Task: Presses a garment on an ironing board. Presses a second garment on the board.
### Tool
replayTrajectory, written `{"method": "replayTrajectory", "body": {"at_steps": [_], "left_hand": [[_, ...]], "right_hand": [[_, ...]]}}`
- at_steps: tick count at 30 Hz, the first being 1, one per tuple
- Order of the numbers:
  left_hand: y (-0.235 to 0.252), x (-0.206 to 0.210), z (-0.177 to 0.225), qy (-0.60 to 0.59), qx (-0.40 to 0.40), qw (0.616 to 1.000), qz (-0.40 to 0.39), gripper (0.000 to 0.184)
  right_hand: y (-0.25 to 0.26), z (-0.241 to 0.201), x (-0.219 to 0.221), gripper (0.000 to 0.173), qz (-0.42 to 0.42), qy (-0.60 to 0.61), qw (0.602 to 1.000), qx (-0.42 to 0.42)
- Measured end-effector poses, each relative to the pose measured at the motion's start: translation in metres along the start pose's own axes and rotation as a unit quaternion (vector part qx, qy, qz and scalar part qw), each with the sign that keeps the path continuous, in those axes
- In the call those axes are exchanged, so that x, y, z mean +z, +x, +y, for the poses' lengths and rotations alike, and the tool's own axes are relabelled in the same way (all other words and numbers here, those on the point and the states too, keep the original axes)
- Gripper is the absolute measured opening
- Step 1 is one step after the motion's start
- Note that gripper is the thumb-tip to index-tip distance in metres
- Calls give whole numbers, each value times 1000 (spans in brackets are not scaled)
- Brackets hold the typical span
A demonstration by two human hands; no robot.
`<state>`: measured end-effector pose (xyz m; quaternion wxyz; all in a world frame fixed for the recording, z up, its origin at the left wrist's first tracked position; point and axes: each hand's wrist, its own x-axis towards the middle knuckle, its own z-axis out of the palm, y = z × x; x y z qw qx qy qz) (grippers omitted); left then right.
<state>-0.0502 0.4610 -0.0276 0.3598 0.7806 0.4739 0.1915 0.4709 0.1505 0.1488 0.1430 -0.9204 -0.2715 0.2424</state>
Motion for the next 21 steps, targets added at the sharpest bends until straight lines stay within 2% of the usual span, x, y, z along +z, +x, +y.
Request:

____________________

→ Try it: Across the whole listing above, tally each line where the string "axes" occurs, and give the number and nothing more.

→ Response to the task: 3